PROBLEM:
For the material below, reproduce exactly each line from the one that has "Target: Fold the" through the one that has "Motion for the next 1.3", and no others; pictures stay out.

MATERIAL FOR THE TASK:
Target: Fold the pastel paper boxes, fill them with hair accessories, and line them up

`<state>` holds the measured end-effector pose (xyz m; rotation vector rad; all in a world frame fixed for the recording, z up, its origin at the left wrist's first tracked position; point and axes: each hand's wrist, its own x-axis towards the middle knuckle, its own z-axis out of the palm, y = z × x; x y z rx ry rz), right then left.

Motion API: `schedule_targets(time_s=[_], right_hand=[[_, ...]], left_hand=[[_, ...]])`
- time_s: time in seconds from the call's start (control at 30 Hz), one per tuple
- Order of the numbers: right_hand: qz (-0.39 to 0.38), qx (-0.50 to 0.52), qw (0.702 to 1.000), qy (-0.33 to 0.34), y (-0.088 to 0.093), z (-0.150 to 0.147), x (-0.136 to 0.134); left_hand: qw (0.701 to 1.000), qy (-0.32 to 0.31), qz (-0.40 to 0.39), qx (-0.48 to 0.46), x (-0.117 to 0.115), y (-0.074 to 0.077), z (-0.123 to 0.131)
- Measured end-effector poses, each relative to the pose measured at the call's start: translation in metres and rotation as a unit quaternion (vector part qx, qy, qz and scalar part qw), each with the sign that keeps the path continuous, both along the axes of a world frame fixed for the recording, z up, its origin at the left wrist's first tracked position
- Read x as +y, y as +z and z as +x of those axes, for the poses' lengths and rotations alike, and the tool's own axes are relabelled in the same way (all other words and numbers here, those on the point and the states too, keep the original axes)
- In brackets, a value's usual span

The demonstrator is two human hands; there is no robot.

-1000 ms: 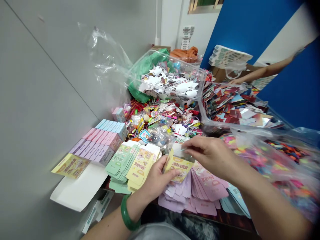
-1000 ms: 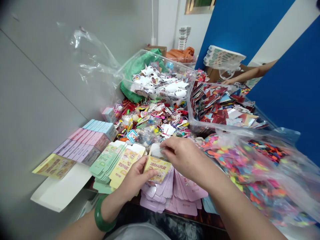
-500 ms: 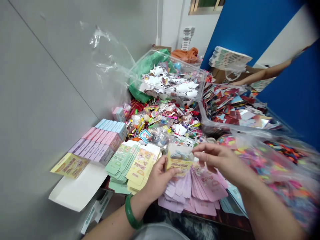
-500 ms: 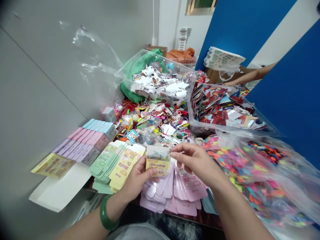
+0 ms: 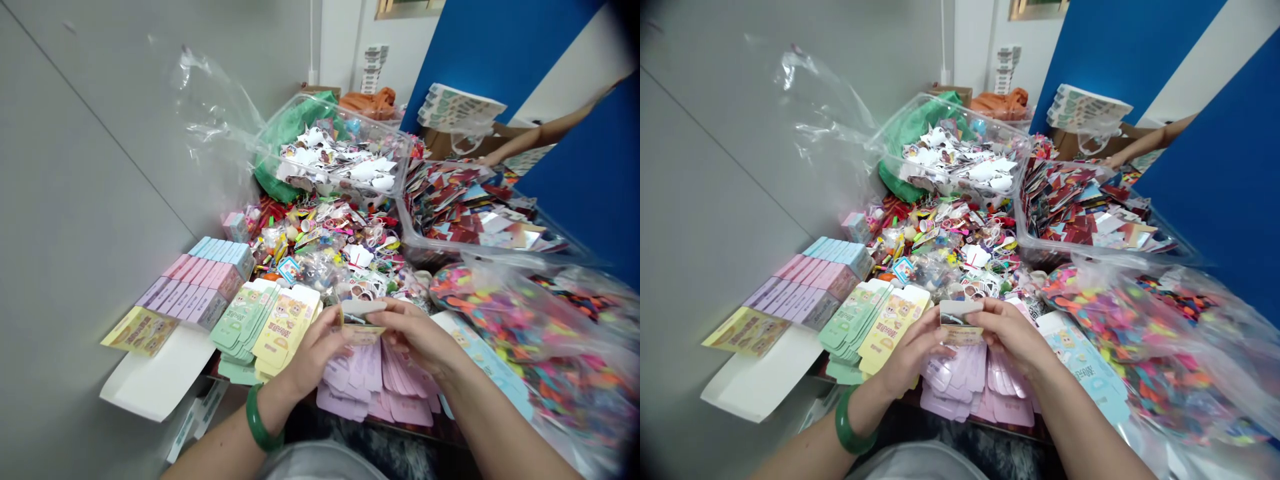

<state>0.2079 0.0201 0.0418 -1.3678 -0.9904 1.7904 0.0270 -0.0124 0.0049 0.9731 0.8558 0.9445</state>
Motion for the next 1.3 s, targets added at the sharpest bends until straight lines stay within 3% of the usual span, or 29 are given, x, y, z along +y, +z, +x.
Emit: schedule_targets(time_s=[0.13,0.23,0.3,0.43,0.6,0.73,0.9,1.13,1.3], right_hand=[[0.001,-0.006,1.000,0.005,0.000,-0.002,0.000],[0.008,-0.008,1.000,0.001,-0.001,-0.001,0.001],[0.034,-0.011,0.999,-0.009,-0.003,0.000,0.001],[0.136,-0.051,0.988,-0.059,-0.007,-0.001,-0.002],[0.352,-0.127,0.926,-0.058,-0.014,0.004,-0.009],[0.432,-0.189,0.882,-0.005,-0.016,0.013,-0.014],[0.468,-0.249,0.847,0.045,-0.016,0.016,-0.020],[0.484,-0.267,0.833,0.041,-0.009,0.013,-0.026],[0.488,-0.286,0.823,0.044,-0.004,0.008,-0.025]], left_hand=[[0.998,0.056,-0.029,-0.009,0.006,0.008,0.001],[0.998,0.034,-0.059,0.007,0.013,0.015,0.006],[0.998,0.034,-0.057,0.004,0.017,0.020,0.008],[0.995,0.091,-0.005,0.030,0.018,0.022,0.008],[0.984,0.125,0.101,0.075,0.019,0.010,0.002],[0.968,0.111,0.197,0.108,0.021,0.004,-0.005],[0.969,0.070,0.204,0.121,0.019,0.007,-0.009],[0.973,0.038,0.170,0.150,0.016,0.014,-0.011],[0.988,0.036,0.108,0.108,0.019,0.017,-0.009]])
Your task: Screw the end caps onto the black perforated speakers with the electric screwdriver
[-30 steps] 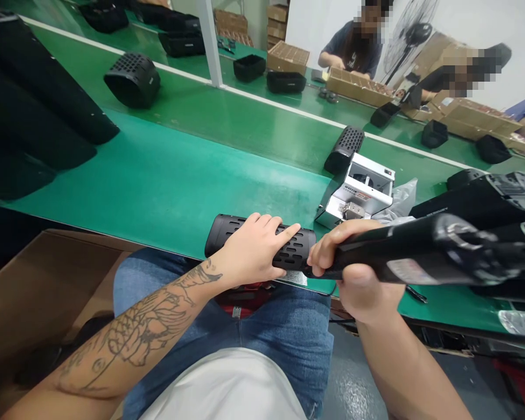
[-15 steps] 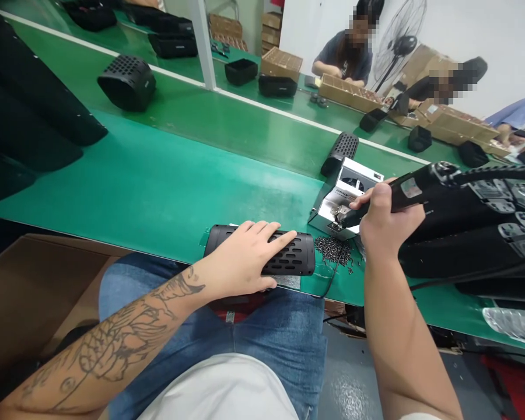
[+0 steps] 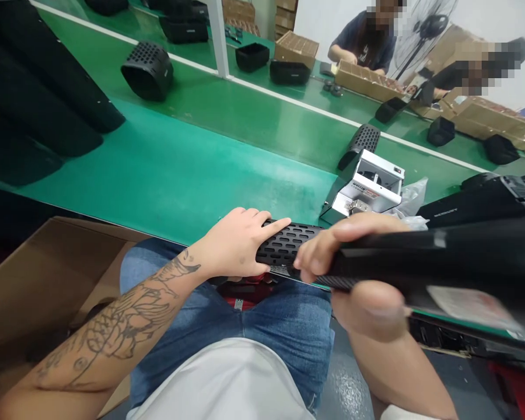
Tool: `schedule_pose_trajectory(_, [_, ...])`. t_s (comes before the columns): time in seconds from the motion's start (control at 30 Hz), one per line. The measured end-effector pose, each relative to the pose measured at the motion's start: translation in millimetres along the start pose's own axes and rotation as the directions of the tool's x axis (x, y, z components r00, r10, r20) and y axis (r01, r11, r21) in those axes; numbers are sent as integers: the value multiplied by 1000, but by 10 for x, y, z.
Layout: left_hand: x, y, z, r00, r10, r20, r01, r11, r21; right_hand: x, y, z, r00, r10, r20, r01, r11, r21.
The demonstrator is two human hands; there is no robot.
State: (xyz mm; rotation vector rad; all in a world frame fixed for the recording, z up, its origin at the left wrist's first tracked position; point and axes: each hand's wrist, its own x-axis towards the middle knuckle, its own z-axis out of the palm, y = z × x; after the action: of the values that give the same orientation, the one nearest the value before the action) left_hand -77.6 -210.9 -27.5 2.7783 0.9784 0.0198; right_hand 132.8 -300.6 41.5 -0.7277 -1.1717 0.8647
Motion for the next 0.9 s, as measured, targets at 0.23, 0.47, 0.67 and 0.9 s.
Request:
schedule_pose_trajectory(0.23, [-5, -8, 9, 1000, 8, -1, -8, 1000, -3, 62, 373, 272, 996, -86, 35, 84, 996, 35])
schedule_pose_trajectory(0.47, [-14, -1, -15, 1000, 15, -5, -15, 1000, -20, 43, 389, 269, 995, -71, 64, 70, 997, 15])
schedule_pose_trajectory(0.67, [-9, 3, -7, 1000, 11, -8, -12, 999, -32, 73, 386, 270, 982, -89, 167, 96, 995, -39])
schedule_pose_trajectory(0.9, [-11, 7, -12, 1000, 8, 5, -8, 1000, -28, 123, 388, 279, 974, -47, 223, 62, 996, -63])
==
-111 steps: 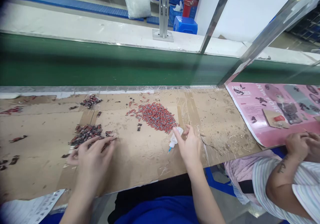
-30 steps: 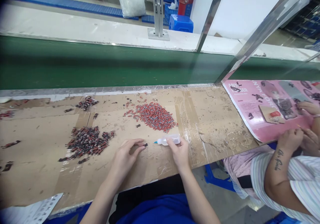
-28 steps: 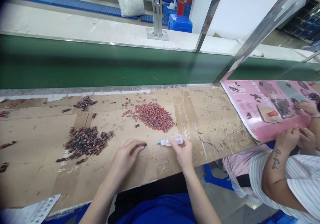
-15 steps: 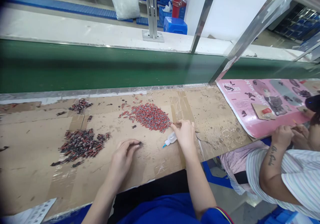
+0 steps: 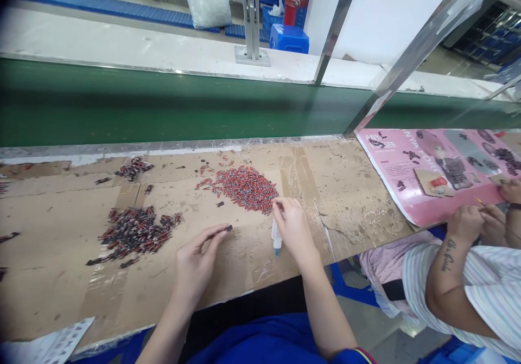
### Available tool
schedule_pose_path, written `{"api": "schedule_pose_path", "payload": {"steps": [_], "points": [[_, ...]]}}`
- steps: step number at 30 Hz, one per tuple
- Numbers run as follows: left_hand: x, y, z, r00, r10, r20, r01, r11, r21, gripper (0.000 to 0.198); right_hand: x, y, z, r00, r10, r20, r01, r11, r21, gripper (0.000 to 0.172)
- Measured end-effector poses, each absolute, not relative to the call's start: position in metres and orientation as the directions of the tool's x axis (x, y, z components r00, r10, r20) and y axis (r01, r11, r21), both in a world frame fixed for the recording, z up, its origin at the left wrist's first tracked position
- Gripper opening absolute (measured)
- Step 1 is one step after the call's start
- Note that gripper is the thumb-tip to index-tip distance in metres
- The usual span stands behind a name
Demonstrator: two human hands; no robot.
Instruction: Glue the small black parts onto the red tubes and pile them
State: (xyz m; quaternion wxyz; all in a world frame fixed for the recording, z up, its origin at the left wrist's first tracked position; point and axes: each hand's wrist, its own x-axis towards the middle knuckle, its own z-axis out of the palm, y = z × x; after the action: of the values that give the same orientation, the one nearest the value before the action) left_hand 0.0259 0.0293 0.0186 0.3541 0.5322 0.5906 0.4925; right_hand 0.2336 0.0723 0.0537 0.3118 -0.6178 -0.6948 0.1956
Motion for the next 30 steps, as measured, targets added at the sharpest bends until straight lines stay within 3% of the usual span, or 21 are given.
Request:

TASK SOLUTION:
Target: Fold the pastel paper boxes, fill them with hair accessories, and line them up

`<state>` holds the measured end-effector pose (xyz m; rotation vector rad; all in a world frame fixed for the recording, z up, its origin at the left wrist's first tracked position; point and axes: each hand's wrist, its own x-axis towards the middle knuckle, its own z-axis out of the palm, y = z × x; x y z rx ry rz), right then left.

Motion API: `schedule_targets(time_s=[_], right_hand=[[_, ...]], left_hand=[[_, ...]])`
- time_s: time in seconds from the call's start (control at 30 Hz), one per tuple
- Order of the numbers: right_hand: qz (-0.39 to 0.38), qx (-0.50 to 0.52), qw (0.702 to 1.000), qy (-0.33 to 0.34), y (-0.088 to 0.093), z (-0.150 to 0.147), x (-0.136 to 0.134); left_hand: qw (0.701 to 1.000), qy (-0.32 to 0.31), qz (-0.40 to 0.39), qx (-0.48 to 0.46), x (-0.117 to 0.115), y (-0.074 to 0.077), z (-0.123 to 0.131)
- Measured end-effector poses, each relative to the pose measured at the call's start: translation in metres and rotation as a unit quaternion (vector part qx, qy, qz and scalar part qw), each with the sign that keeps the path continuous, both along the axes of a world frame fixed for the recording, z up, its origin at the left wrist's first tracked position
- Read x as +y, y as +z and z as +x of those axes, for the poses' lengths and rotations alike, and the tool's own axes are relabelled in the same way (all other words and numbers here, those on the point and the states too, keep the original axes)
- In brackets, a value's usual span

The demonstrator is two human hands; there is no robot.

-1000 ms: 
-1000 ms: 
-500 ms: 
-500 ms: 
+0 ms: 

<state>0.2079 0.0201 0.0418 -1.3678 -0.9904 1.7904 0.0270 -0.0124 0.0049 0.9731 0.8558 0.9445</state>
Motion for the next 1.3 s, targets added at the sharpest bends until straight lines stay within 3% of the usual span, or 29 are given, x, y, z along +y, +z, +x.

No additional response is needed to complete this exercise.